[Records from a data collection]

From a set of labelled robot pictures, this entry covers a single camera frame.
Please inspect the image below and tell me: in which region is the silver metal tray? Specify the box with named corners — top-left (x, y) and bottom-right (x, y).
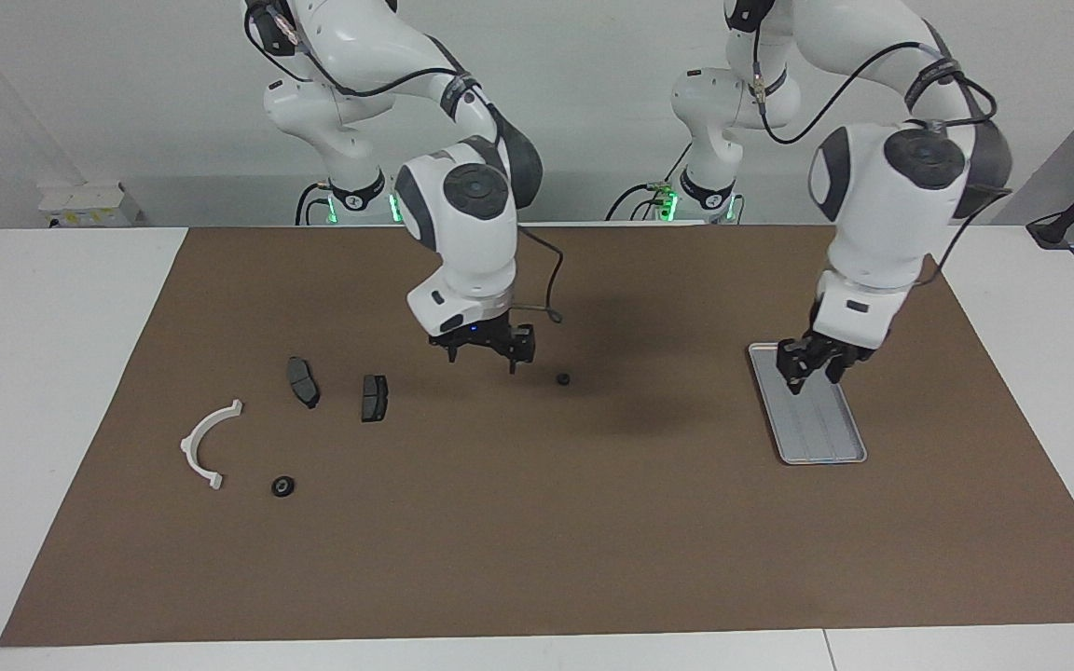
top-left (748, 342), bottom-right (868, 465)

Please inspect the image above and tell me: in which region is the curved dark grey brake pad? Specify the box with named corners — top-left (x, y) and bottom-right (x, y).
top-left (286, 357), bottom-right (322, 410)

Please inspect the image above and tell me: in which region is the brown table mat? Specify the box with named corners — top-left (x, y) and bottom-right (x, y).
top-left (0, 224), bottom-right (1074, 648)

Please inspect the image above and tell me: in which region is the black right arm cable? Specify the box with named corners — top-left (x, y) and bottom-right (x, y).
top-left (243, 0), bottom-right (566, 325)

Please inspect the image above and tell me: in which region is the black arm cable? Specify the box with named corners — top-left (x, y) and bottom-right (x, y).
top-left (750, 0), bottom-right (999, 290)
top-left (243, 0), bottom-right (566, 325)

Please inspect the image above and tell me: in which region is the black left base cable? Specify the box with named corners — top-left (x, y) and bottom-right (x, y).
top-left (605, 140), bottom-right (695, 223)

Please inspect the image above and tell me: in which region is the black base cable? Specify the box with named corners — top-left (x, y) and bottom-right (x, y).
top-left (605, 140), bottom-right (695, 223)
top-left (295, 182), bottom-right (331, 226)

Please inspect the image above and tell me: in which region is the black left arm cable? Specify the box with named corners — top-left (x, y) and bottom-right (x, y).
top-left (750, 0), bottom-right (999, 290)

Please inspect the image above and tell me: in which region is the black right base cable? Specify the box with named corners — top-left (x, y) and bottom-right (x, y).
top-left (295, 182), bottom-right (331, 226)

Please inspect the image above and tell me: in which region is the white curved plastic bracket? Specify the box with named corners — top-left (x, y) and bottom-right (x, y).
top-left (181, 399), bottom-right (244, 491)

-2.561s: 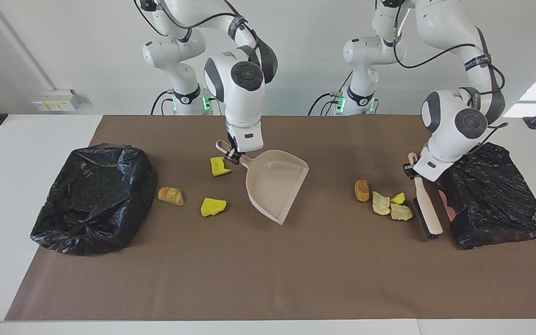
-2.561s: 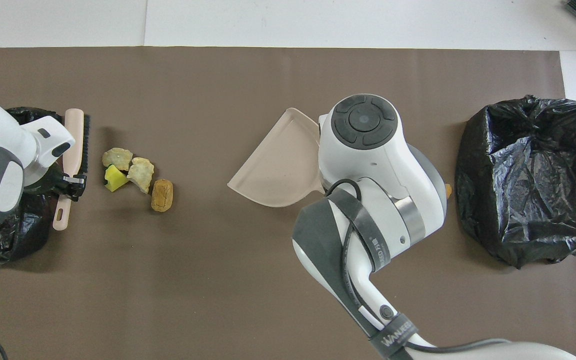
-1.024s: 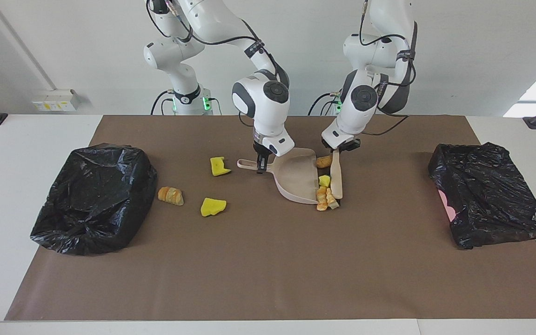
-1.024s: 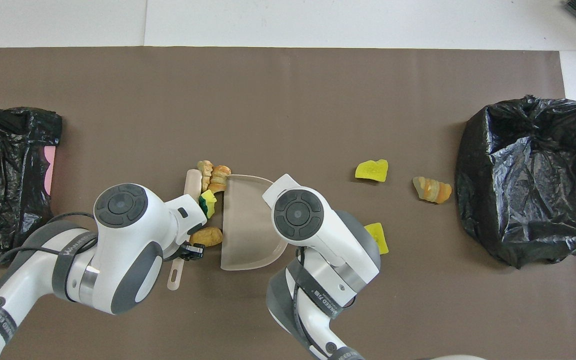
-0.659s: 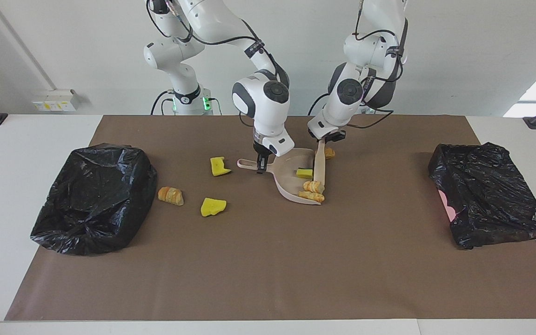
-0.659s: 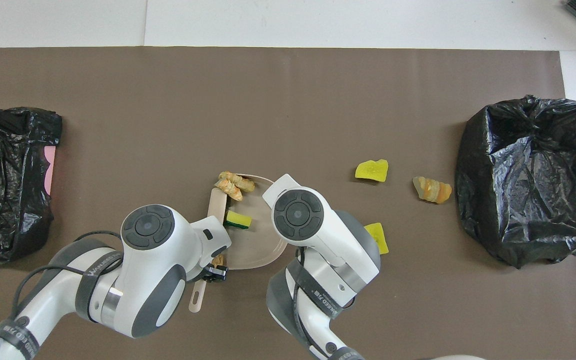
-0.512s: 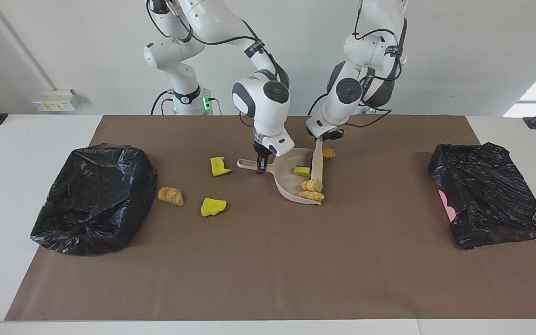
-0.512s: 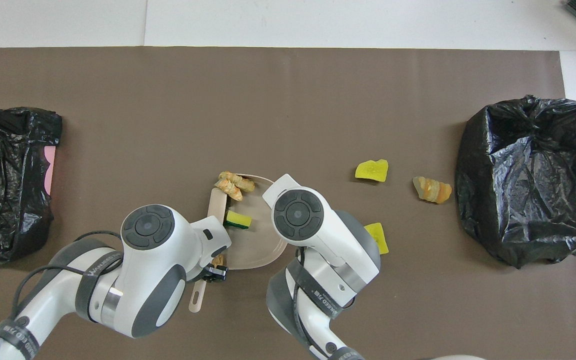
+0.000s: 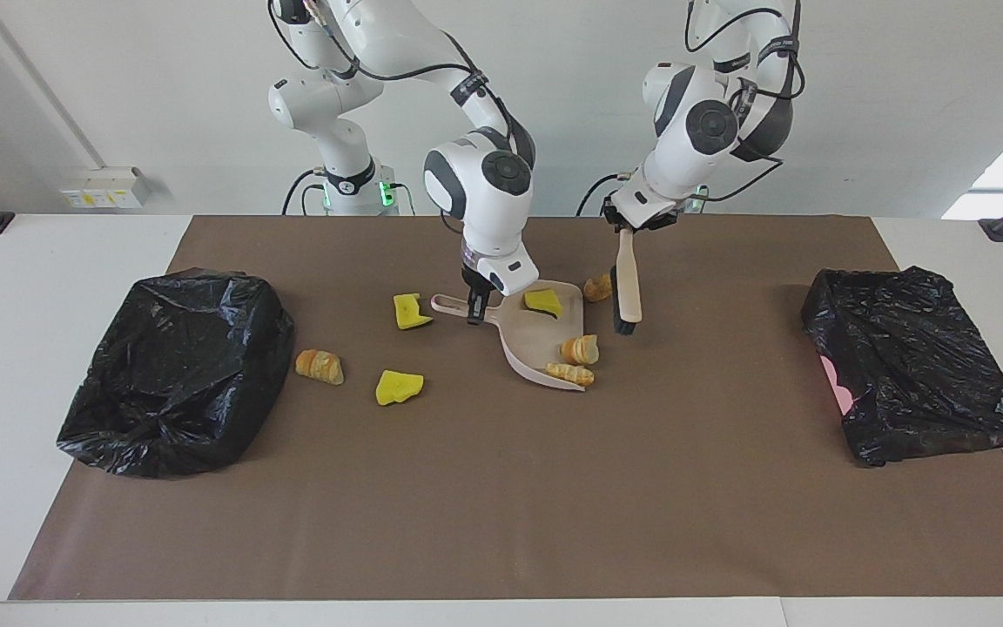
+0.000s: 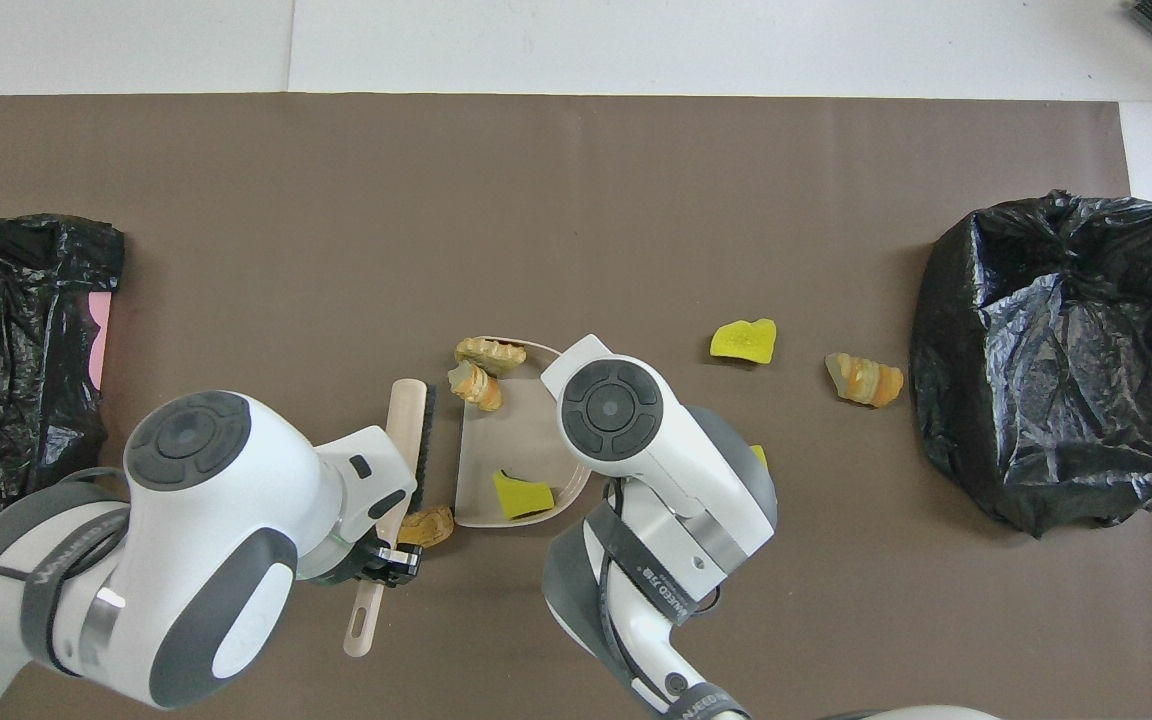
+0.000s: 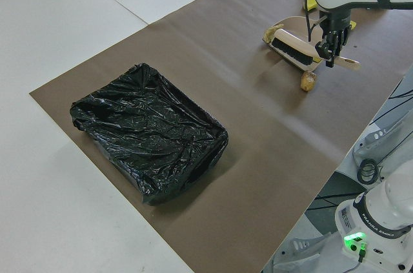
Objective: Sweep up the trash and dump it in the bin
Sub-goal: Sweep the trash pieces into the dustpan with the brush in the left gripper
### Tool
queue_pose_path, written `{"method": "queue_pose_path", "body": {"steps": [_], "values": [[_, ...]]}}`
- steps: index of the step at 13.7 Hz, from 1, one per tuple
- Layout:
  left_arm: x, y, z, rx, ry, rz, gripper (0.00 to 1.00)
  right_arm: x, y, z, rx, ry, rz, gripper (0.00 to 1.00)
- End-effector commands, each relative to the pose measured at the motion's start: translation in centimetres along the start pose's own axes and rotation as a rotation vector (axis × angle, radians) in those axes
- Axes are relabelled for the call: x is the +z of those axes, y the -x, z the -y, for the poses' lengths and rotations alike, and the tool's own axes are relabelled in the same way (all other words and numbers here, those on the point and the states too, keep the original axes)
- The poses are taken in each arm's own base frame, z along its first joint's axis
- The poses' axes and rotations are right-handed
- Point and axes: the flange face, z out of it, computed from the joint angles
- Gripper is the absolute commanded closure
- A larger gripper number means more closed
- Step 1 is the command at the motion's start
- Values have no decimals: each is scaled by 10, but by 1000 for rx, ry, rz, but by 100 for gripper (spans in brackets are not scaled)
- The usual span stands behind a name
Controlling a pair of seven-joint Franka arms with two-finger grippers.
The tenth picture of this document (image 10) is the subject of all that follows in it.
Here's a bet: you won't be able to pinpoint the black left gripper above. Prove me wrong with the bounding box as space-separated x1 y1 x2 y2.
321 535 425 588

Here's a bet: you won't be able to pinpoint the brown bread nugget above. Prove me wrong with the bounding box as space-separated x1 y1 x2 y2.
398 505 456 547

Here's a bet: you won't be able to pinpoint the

▶ _ASSIGNED TASK_: Among the records above, find each line holding the string "motion" and pull it out.

▶ _YOUR RESPONSE_:
- End-effector commands, each relative to the pose measured at the motion's start: translation in centimetres along the start pose's own axes and rotation as a rotation vector (axis × angle, radians) in those axes
- Step 1 is the command at the motion's start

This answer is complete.